Of late, Franco-Turkish relations have been at an all-time low. There is no love lost between President Macron and his counterpart Recep Tayyip Erdogan. But with recent events between Armenia and neighboring Azerbaijan, the flare up in the decades-old conflict over the Nagorno Karabakh enclave, would it be right to say that the silence coming from Western powers over that conflict was deafening? Was the world reluctant to take a stand, treading on eggshells with Ankara?
"The whole world was deaf regarding this conflict. I would not say a conflict. It was a very atrocious war that happened there. Can you imagine in a few days, more than 5000 young Armenian soldiers were dead."
"It was a fifth generation war [that has never happened anywhere in the world] that happened on this territory. Many parts of Nagorno Karabakh were occupied by Azerbaijan. Many, many thousands of people were displaced from their homeland. This was a big war. It was a big catastrophe with very big consequences not only for Armenians, but also for civilized Western countries."

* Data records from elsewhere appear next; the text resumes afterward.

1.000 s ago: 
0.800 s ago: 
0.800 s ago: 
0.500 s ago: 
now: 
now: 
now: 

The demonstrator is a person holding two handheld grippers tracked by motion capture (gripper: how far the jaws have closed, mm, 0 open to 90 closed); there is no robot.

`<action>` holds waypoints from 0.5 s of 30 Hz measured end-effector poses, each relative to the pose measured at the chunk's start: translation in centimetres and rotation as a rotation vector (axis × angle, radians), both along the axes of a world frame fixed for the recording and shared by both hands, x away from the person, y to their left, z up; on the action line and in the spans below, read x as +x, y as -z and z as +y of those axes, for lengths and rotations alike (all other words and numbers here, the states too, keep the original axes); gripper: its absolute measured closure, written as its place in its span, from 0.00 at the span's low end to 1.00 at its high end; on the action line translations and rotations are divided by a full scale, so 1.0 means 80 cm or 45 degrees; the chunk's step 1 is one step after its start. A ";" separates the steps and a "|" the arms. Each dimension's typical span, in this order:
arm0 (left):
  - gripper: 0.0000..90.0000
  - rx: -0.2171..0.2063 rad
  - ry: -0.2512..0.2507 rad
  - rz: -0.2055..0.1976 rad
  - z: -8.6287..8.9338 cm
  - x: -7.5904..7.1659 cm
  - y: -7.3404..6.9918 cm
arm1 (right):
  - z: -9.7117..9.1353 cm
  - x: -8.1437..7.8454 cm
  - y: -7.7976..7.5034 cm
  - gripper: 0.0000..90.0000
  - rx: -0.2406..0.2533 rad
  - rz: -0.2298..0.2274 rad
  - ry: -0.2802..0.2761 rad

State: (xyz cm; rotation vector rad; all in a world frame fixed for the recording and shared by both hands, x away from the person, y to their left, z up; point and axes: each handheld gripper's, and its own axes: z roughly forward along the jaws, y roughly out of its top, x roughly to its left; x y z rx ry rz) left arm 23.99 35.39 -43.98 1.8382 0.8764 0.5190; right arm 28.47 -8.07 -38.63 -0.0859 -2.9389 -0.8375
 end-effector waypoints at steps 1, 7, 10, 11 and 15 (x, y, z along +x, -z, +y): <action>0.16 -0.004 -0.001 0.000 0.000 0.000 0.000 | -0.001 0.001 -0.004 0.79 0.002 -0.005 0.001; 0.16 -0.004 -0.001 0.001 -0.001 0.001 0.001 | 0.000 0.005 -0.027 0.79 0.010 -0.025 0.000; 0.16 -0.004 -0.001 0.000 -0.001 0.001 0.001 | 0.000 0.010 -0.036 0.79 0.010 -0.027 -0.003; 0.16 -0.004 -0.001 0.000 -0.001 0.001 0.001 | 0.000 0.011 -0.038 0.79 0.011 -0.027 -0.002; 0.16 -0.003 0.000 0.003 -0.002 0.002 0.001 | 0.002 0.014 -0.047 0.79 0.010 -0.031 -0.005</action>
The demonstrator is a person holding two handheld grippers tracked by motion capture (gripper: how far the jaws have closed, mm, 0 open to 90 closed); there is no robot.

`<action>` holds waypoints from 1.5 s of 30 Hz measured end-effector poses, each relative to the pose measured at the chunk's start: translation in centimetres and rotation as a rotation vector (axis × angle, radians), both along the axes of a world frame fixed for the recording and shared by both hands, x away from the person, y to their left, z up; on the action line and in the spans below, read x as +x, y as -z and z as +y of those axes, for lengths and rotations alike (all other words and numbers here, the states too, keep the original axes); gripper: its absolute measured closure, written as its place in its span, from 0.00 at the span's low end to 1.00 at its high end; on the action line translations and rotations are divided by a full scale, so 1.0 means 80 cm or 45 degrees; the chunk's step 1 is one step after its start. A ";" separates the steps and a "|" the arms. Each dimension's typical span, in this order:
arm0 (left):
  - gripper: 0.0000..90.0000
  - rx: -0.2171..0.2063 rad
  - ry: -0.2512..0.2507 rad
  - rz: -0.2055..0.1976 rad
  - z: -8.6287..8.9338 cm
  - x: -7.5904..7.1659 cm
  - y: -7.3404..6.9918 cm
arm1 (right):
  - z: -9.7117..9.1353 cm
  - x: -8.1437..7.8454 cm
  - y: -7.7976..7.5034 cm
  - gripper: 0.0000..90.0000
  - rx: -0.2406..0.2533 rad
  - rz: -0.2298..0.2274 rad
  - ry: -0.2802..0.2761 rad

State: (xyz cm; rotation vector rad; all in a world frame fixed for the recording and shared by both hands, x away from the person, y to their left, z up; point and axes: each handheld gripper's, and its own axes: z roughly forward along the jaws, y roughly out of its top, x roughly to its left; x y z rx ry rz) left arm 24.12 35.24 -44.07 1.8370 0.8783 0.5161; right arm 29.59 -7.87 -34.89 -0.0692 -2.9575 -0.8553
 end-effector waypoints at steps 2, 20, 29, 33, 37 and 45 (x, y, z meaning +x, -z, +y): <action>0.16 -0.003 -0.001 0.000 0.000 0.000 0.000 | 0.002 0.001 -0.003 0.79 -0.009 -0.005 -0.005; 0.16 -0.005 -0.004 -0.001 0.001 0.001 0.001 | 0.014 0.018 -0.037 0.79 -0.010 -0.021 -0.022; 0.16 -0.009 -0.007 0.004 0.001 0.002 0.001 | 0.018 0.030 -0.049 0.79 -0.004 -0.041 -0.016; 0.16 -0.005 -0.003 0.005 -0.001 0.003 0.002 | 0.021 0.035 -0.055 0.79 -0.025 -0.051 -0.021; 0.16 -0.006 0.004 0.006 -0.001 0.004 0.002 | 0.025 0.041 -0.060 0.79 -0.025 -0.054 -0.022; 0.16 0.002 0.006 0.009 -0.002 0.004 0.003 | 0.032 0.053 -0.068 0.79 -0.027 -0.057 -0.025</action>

Impunity over Armenian Genocide enabled the Jewish Holocaust
"We will see this in the coming decade why the deafening silence of these nations will have a boomerang consequence for them. Although President Macron had been the only president who made a clear stance about the responsibility of Azerbaijan in this war. But globally, we can say that nothing really was [done] to stop the war."
"But as we know, Azerbaijan did not respect the ceasefires twice. And finally, France and the United States as co-presidents of the Minsk group, were not able to do more."
"If the 1915 genocide had been recognized at the time… if Turkey was punished, at that time… First, the Jewish Holocaust would not have taken place, then other genocides would not have taken place.
"All criminals would think twice before making any such step of eliminating other people and nations or groups in the world."